The best products integrate seamlessly into our everyday lives. We don’t have to think about how they work because they just… work. This ease is not always experienced by a subgroup that product designers often neglect. 1 in 5 Americans are living with a disability that changes how they interact with products. This has led to 800+ accessibility lawsuits in federal and supreme courts in 2017. As designers, we hold the power to define and gain a deeper understanding of the user to curate these products to work for them. Designing with accessibility in mind not only helps your product perform better but helps those with disabilities use digital products as easily as you and me.
Product Designers often maintain strict deadlines to get their work out the door. This culture of shipping fast doesn’t leave designer time to ask important questions about accessibility. Am I thinking about EVERYONE using this product? Allowing ourselves time to slow down and think about accessibility early and often makes accessible design an easier task, and elevates the quality of the product.
Taking steps towards designing for accessibility can be easier than you might think. These three general themes can help ensure you as a designer are frequently accounting for accessibility throughout your creative process.
Building structured digital products starts before the first pixel is pushed. The most important approach to creating this sensible scaffolding within the product is to be predictable. Consumers share a mental model of how the product should work. This predictability eliminates confusion for users and creates a natural order that enables alternative browsing methods to be effective. This natural order, or focus order, helps maintain consistency in design and development. Working together to use consistent elements and semantic tags starting in the design phase helps developers easily curate and describe your design.
Conveying information to people with disabilities can be challenging from a design perspective. There are many ways to create a more descriptive environment for this group. Ensuring that you are overly communicating in your designs is an early step you can take to help overcome the challenge. Don’t just rely on pictures and videos to convey information. Pairing these with additional text and icons decreases the cognitive load of what you are describing. Creating different forms of feedback, a response to any interaction making it both visible and understandable also helps better describe a digital experience. Communicating an action in as many ways as possible will help cover your bases for any consumer type. This feedback can be visual, auditory, or haptic, but to help get the point across using all three or any combination is more successful.
Smartphones give us the ability to create product interactions beyond touching the screen. As designers, we need to be more cognizant of the array of sophisticated sensors within smartphones and utilize them in products to make them more accessible. Accelerometers detect acceleration, vibration, and tilt to determine movement and exact orientation along the three axes. Gyroscopes provide orientation details and direction like up/down and left/right but with greater precision. This technology gives people the ability to utilize different interactions within products allowing different gestural based interactions and voice commands to use apps efficiently, even though they use the products differently.
There are also tools that can help you check for accessibility throughout your design process. These five tools help you simulate a disability, check your design for accessibility, and suggest how to make your designs more accessible.
Stark is a sketch plugin that checks for contrast, simulates color blindness, and gives contrast friendly color suggestions.
Contrast Analyzer is a plugin that checks if you are being compliant to WCAG contrast guidelines.

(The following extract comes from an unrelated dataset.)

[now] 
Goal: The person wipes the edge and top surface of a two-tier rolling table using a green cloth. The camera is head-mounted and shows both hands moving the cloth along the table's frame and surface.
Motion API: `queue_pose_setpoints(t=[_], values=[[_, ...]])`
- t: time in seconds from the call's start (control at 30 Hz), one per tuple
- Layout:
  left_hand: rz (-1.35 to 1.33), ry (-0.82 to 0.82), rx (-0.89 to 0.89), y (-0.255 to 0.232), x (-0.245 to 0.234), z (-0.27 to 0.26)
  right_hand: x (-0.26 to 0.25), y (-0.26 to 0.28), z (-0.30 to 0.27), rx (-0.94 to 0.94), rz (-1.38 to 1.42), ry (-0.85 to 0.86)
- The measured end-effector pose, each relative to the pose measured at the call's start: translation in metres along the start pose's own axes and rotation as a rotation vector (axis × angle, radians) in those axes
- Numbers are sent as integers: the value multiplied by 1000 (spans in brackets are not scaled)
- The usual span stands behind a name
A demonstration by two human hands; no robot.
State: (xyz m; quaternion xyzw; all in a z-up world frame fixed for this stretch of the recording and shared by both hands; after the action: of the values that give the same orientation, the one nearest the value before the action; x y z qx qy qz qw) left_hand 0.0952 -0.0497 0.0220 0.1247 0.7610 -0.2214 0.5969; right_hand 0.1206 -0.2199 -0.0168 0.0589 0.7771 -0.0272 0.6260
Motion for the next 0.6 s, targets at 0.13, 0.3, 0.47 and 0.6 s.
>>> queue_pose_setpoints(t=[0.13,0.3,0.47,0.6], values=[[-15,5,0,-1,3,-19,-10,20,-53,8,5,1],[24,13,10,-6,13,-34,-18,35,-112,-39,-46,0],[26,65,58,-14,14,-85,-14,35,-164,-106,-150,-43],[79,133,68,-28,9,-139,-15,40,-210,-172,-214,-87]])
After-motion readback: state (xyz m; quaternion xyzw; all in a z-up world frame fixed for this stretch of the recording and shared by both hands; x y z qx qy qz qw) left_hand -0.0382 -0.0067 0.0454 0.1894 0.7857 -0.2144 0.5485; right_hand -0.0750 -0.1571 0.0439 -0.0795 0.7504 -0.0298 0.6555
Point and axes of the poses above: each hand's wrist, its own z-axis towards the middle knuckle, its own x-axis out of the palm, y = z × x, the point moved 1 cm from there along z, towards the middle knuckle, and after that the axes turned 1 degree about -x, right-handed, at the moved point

Choosing two elements within your designs, it will give you a prompt saying how well the contrast fits into these guidelines.
NoCoffee Vision Simulator is a Chrome plugin that can simulate all types of vision disabilities. You can simulate colorblindness, low vision acuity, different types of blocked vision.
Wave is an online accessibility evaluation tool. You type in a website URL to the sidebar and it immediately returns a list of errors from the site. This can be code errors, structural errors, or contrast errors.
Designers have the power to create an accessible product that can be helpful to people regardless of their physical/mental ability. Thinking about every consumer who might use our product early and often will set you up for success. Creating a sensible structure, over communicating in designs, and leveraging smartphone technology will build a solid foundation for an accessible product from the start.